British Open 2018: Francesco Molinari wins 147th Open Championship with bogey-free 69 at Carnoustie
With the likes of Tiger Woods, Justin Rose and Rory McIlroy each making a run on Sunday at Carnoustie, it was easy to forget about arguably the hottest player in the world, Francesco Molinari. His 13 straight pars to open his round may not have electrified the crowd, but it put him in position to make a run down the stretch, which he did, saving his best for last and making birdie at the 14th and 18th holes. A bogey-free, two-under 69 from the Italian wound up being enough for a two-stroke victory, his first major title and his second win this month.

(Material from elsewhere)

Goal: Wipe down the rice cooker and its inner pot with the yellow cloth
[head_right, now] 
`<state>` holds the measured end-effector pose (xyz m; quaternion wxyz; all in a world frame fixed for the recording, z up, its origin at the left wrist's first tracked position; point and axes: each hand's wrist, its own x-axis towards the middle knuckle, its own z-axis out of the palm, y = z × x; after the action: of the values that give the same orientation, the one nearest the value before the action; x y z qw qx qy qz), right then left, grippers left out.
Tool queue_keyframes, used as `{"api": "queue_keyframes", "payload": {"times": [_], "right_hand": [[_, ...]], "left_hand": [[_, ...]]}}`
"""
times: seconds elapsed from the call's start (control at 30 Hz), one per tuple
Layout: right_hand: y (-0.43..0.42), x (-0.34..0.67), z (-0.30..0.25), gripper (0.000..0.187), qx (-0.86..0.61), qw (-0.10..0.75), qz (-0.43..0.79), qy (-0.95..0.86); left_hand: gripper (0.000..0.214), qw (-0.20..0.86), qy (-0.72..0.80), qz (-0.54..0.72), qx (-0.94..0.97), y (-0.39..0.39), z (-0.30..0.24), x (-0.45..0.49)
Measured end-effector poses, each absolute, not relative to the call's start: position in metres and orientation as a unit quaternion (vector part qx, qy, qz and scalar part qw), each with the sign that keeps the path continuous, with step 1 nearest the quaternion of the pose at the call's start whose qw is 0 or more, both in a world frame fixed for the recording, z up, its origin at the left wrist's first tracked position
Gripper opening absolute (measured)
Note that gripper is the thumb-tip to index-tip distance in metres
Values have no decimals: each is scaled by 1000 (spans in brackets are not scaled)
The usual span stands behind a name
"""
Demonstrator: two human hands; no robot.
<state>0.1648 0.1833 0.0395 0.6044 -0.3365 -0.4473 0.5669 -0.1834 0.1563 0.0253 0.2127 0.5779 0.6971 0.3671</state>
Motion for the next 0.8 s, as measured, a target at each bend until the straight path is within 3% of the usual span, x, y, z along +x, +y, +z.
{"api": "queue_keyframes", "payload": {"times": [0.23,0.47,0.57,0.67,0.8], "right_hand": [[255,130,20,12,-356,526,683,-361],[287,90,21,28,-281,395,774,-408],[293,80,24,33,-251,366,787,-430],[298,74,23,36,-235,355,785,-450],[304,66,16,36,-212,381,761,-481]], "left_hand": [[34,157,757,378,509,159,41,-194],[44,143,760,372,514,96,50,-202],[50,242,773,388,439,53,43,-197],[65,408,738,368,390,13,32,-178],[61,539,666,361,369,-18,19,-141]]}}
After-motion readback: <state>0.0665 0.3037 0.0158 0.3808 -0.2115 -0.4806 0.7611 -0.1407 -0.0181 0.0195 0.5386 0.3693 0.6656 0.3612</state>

Prior to July 1st, Molinari, despite his immense talent and winning resume on the European Tour, had still not registered a PGA Tour win in 120 career starts. A dominating performance at the Quicken Loans, and an incredible comeback this week at Carnoustie after sitting at even par through 36 holes, have completely changed the story of his career in a matter of weeks.
"I knew everyone was going to struggle a bit," said Molinari, who played his final 37 holes without making a bogey. "So I could use it to my advantage, and, just did a great job at that. My caddie was great at keeping me focused on good things and what we needed to do, and that putt on the last, I'll never forget."
The final putt came after a solid drive at the 18th for Molinari, but one that found a divot just off the fairway down the right side. That didn't seem to faze him, as he struck his next shot perfectly to inside 10 feet, holing the putt for what ended up being more than enough to win.
Since dedicating more of his time to the PGA Tour in 2014, Molinari has given himself plenty of chances to win, finishing inside the top 10 11 times before finally breaking through at the Quicken Loans. The majors were a different story for the 35-year-old though, as he posted just one top 15 in 12 tries between the 2014 Masters and last year's Open Championship at Royal Birkdale. But a T-2 at the PGA Championship a month later, plus his career year in 2018, have validated a lot of hard work.
"It's been tough playing more in the states, it's been a bit of a wake-up call. I think for any European that goes over there, new courses, different players, different challenges. So, it wasn't easy at the beginning, but I stuck with it and tried to make it work. Added a few great people to the team, and here we are."
The victory makes Molinari the first Italian-born player to win a major championship. Costantino Rocca nearly became the first in the 1995 Open Championship at St. Andrews, but lost to John Daly in a playoff.
Four players tied for second at six-under 278, including McIlroy and Rose, who needed birdie at the 18th on Friday just to make the cut. His third-round 64 was the lowest round of the tournament, and Sunday's two-under 69 earned the Englishman his best career finish in the Open Championship, and his third inside the top six. McIlroy carded a one-under 70 and has now finish T-7 or better in a major four times in the last two seasons.
Kevin Kisner and Xander Schauffele, who each shot three-over 74s, also finished in a tie for second.
Woods made an early charge, even taking the solo lead as he made the turn, but a double bogey at the 11th and a bogey at the 12th proved to be too much to recover from. He finished with an even-par 71, putting him in a tie for sixth with Eddie Pepperell and Kevin Chappell. It's his best finish in a major since the 2013 Open Championship at Muirfield, when he also tied for sixth.
Jordan Spieth, who entered the final round with a share of the lead, stumbled to a five-over 76 and finished in a tie for ninth.